It is not so much the fate of the fifth and final ODI between West Indies and England that will be decided in St Lucia as much as the future direction of West Indies cricket.
The West Indies Cricket Board (WICB) and the West Indies Players Association (WIPA) are scheduled to meet yet again to regurgitate several discordant issues that are a constant feature of an interminable cold war that has left them as far apart and as antagonistic as the political rivals of east and west once were.
Reading between the unambiguous lines of their latest statements and media releases, it is obvious that the each side has run out of patience. The time for arbitration, of which there has been a surfeit, and of compromise and concessions seems to be over.
It is a power struggle that has finally and inevitably come to a head. The latest evidence indicates that both are now prepared for open combat. The outcome will surely determine how West Indies cricket is administered from here on.
The WICB last week presented what it termed "a comprehensive broad-based proposal, which speaks to a complete overhaul of all aspects of players salaries". The WIPA responded that it "omits so much substantial and significant information and detail that any meaningful engagement on that basis alone is impossible".
It does not bode well for the success of today's talks. If they do break down, as they have often done, it would create an intriguing scenario.

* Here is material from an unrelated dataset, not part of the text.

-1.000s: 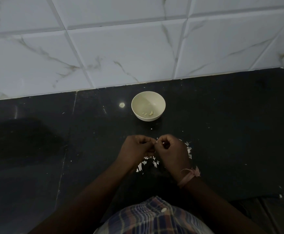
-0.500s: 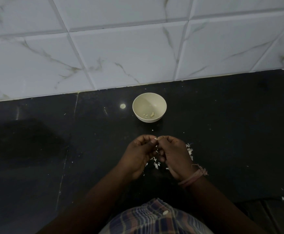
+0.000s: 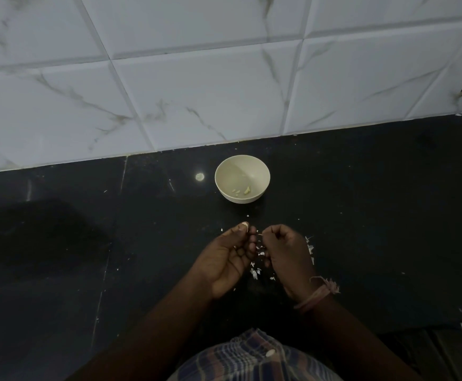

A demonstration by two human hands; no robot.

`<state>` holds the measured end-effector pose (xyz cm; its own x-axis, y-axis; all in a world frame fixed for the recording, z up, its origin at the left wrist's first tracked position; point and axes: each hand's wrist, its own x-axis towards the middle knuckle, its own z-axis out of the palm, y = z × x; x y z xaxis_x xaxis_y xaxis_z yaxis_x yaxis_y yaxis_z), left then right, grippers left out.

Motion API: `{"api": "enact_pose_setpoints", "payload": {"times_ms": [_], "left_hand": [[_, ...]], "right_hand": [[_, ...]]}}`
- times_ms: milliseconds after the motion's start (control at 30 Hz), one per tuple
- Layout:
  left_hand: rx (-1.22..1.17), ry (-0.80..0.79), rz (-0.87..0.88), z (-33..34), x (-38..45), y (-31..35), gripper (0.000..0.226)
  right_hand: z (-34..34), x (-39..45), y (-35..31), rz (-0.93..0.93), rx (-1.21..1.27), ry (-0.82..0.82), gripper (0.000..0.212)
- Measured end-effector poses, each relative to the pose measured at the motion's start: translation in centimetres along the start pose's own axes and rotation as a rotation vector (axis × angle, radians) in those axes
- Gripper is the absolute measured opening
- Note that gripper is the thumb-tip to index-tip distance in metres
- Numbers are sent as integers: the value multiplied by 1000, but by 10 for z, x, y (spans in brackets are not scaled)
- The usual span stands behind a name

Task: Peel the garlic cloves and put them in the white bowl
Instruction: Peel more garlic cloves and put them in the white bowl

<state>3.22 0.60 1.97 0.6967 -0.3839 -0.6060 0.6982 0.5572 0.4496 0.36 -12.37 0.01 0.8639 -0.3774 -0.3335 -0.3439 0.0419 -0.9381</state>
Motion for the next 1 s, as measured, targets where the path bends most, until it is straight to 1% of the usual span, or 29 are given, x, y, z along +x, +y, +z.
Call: {"api": "enact_pose_setpoints", "payload": {"times_ms": [67,233,267,333,367,400,467,533,600,700,867,1000], "left_hand": [[20,22,2,-2,1,-1,7],[154,98,92,-6,2,-8,11],[172,104,106,-6,1,-8,10],[187,115,126,-8,1,-8,9],[194,118,134,-9,1,-8,9],[202,121,141,-10,1,-9,9],[219,125,151,-11,1,-10,10],[233,124,160,-12,1,-11,9],[249,122,170,-13,1,-12,9],[289,126,202,-13,-1,-12,10],[420,150,270,-15,-2,-11,8],[626,185,313,-21,-4,-7,7]], "right_hand": [[0,-1,-1,-74,-94,31,15],[0,-5,-5,-198,-225,54,32],[-1,-5,-5,-231,-277,50,31],[-1,-3,0,-277,-363,38,22],[-1,-2,2,-274,-392,24,15],[0,-2,4,-262,-415,8,14],[0,-4,5,-264,-422,-4,23],[0,-6,3,-286,-401,9,27],[0,-6,0,-288,-342,21,23],[-1,-5,-7,-275,-264,-28,13],[-3,-2,-7,-268,-296,-99,10],[-6,-1,-4,-248,-330,-131,9]]}}
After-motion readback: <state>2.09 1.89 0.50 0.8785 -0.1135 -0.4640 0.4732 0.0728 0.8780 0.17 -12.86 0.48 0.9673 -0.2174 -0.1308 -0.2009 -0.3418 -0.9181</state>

One feasible upshot would be for WIPA to instruct their members (now claimed to be all first-class players) to also boycott the remaining matches in the regional first-class competition, as they did on the first day of an earlier round, as well as the planned tour of England in May (over which WIPA state they were not consulted).
If successful, it would leave the WICB without a domestic competition or an international team. There would be no alternative for it but to withdraw from the second ICC World Twenty20 in England in June, to bow to the pressure and reconstitute itself, along the lines recommended by the Patterson committee's report.
The vital word is "if".
"It would be as difficult now as it was then for poorly paid regional players, especially those who regard their international careers to have been prematurely ended by impatient selectors, to reject lucrative offers"
The WICB will not easily concede their position. Player power is anathema to any accredited sporting organisation and the president Julian Hunte has rejected the Patterson report's proposals for restructuring. His position is boosted by how a different dispensation dealt with a recent, similar standoff.
When the majority of senior players pulled out of the tour of Sri Lanka in 2005 over a contract dispute, the WICB raised a team of willing reserves all the same, under the captaincy of Shivnarine Chanderpaul, who drew the wrath of WIPA president Dinanath Ramnarine for his "betrayal".
They were duly beaten but the WICB demonstrated it was in charge. Within a few months, the team was back to full strength again although the scars of division were a long time healing. The England tour is a hastily arranged, bilateral arrangement to replace cancelled visits by Zimbabwe and Sri Lanka. It is understood that it will earn the WICB appreciably more than usual, allowing it to pay players US$1.5 million between them, five times more than it would be another comparable tour.
It would be as difficult now as it was then for poorly paid regional players, especially those who regard their international careers to have been prematurely ended by impatient selectors, to reject lucrative offers.
Even though the WICB's authority would be upheld, it would be, as with Sri Lanka, an unsatisfactory arrangement. It is known that the WIPA - and not only its confrontational president but most of its prominent members - are adamant that the WICB cannot continue in its current form.
Their main grudges concern fees and contracts but they have been equally frustrated and embarrassed by the WICB's repeated bungling and lack of accountability. "The board is always talking about players needing to change but we, the players, need changes from the board as well," the captain Chris Gayle pleaded last year after it failed in the simple task of getting players to England in time to prepare for an ODI series. "The WICB says they want the best out of the players but we also need the best out of the board".
This, as much as anything, is what today's meeting is all about. Perhaps the potential repercussions will bring both sides to their senses, just in time.